El papa Francisco ha cancelado su participación este miércoles a la liturgia penitencial con el clero en la basílica de San Juan de Letrán porque sufre una “leve indisposición”, ha confirmado el portavoz de la Santa Sede, Matteo Bruni.

El Pontífice, de 83 años, ya estaba resfriado en la audiencia de este miércoles por la mañana en Roma. Por la tarde parecía que estaba mejor al celebrar la misa para la imposición de la ceniza y la tradicional procesión desde la basílica de Santa Sabina a la Iglesia romana de San Anselmo, en la colina romana del Aventino. Su resfriado quizás se ha agravado por el fuerte viento que soplaba el miércoles en la audiencia general.





Después de estos actos públicos en la Santa Sede han decidido que hoy permanezca en su residencia de Santa Marta. Sin embargo, el Pontífice si ha mantenido otros encuentros previstos en su horario como una audiencia con los miembros del Movimiento Católico Global para el Clima y otras dos reuniones privadas.

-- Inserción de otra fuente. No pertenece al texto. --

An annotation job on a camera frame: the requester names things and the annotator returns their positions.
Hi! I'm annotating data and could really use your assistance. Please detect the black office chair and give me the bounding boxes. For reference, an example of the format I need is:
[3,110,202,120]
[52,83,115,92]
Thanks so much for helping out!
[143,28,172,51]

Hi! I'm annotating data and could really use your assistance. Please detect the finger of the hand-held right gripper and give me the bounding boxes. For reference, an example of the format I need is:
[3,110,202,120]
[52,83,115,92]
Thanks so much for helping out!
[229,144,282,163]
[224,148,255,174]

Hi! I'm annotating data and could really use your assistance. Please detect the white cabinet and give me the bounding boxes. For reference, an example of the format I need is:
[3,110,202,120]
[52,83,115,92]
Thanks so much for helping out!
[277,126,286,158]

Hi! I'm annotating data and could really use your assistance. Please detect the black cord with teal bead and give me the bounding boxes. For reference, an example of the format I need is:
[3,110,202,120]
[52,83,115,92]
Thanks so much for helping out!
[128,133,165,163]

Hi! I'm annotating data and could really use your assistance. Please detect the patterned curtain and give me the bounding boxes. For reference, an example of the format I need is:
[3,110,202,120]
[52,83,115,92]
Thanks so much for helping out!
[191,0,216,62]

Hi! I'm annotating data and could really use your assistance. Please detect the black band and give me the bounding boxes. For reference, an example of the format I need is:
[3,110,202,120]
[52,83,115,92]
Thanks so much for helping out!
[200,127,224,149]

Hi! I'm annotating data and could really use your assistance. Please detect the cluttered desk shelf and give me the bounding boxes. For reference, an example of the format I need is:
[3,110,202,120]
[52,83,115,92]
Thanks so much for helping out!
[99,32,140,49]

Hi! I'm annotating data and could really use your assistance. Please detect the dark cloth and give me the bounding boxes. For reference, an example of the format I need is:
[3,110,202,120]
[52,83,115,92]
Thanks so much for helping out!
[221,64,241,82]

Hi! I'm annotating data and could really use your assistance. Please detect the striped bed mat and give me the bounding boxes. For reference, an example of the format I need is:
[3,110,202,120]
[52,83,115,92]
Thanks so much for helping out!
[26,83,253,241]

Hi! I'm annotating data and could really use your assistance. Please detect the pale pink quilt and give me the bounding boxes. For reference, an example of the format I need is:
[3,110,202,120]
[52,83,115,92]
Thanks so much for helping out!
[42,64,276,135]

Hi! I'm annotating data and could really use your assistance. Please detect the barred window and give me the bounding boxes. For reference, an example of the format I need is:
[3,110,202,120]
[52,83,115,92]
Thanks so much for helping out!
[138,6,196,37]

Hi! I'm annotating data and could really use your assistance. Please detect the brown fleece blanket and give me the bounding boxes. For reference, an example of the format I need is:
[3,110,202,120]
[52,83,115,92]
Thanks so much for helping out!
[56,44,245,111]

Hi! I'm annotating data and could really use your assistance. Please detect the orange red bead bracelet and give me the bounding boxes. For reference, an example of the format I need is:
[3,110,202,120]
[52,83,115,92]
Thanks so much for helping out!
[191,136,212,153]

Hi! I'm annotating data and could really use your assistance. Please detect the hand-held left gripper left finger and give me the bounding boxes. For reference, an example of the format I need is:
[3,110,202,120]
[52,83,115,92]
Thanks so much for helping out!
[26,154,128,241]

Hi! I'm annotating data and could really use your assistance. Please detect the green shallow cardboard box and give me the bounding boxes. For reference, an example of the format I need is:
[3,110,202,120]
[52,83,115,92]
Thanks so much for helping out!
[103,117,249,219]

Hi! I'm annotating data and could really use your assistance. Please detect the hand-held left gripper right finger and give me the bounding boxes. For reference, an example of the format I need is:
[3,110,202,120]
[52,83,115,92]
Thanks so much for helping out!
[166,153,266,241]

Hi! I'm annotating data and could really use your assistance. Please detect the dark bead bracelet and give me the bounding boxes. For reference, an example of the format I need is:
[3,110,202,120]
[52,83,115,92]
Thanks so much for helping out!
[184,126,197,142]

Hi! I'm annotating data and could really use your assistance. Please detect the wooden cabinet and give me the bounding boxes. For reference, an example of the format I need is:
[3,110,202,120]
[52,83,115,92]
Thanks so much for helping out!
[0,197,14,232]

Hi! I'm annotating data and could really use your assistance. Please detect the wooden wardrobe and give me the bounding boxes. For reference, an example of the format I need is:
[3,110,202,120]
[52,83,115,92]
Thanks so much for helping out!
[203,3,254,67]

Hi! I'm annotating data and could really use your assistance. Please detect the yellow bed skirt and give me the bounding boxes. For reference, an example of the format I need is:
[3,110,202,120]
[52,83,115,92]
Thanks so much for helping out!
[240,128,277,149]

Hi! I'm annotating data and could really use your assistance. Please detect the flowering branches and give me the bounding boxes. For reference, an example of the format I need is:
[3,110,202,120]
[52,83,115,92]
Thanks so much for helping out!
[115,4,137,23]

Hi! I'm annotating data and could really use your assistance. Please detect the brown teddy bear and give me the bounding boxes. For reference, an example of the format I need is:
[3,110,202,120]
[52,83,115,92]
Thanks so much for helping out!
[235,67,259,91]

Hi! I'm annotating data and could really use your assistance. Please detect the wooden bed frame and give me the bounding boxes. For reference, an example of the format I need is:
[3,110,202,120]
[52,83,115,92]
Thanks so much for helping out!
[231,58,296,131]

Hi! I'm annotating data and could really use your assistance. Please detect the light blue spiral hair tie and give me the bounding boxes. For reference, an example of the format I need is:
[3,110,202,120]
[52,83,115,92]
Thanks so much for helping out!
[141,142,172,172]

Es la primera vez en siete años que Francisco cancela un acto por este motivo





Es la primera vez en siete años que Francisco cancela un acto por un resfriado. “Todos sus otros compromisos se llevarán a cabo con regularidad”, ha aclarado Bruni.

La alerta por el coronavirus en Italia hizo que algunos esperasen que el Pontífice no estrechase las manos a los peregrinos de todas las partes del mundo, pero igualmente el Papa continuó expresando cariño a sus seguidores. En la audiencia del miércoles, que se celebró al aire libre en la plaza de San Pedro, se pudo ver a varios católicos llevando mascarillas pero sólo una persona apareció con ella en la celebración de la misa del miércoles de ceniza.

“Quiero expresar de nuevo mi cercanía a los enfermos de coronavirus y a los operadores sanitarios que les cuidan, a las autoridades civiles y a todos los que se están empeñando para asistir a los pacientes y detener el contagio”, aseguró Francisco en la audiencia.

En la Santa Sede han optado por cancelar algunos eventos programados en espacios cerrados para los próximos días por el brote, pero no las audiencias públicas al aire libre. Además han colocado dispensadores con desinfectante para las manos en las oficinas con acceso al Estado de la Ciudad del Vaticano, donde hay una enfermera y un médico de guardia disponibles las 24 horas en caso de que haya pacientes con síntomas compatibles.





Muchas iglesias del norte de Italia, la zona más afectada por el brote de coronavirus en el país –con más de 400 contagiados– están cerradas y se han prohibido las misas. El obispo de Piacenza hasta ha vetado que los feligreses se den la paz durante la Eucaristía.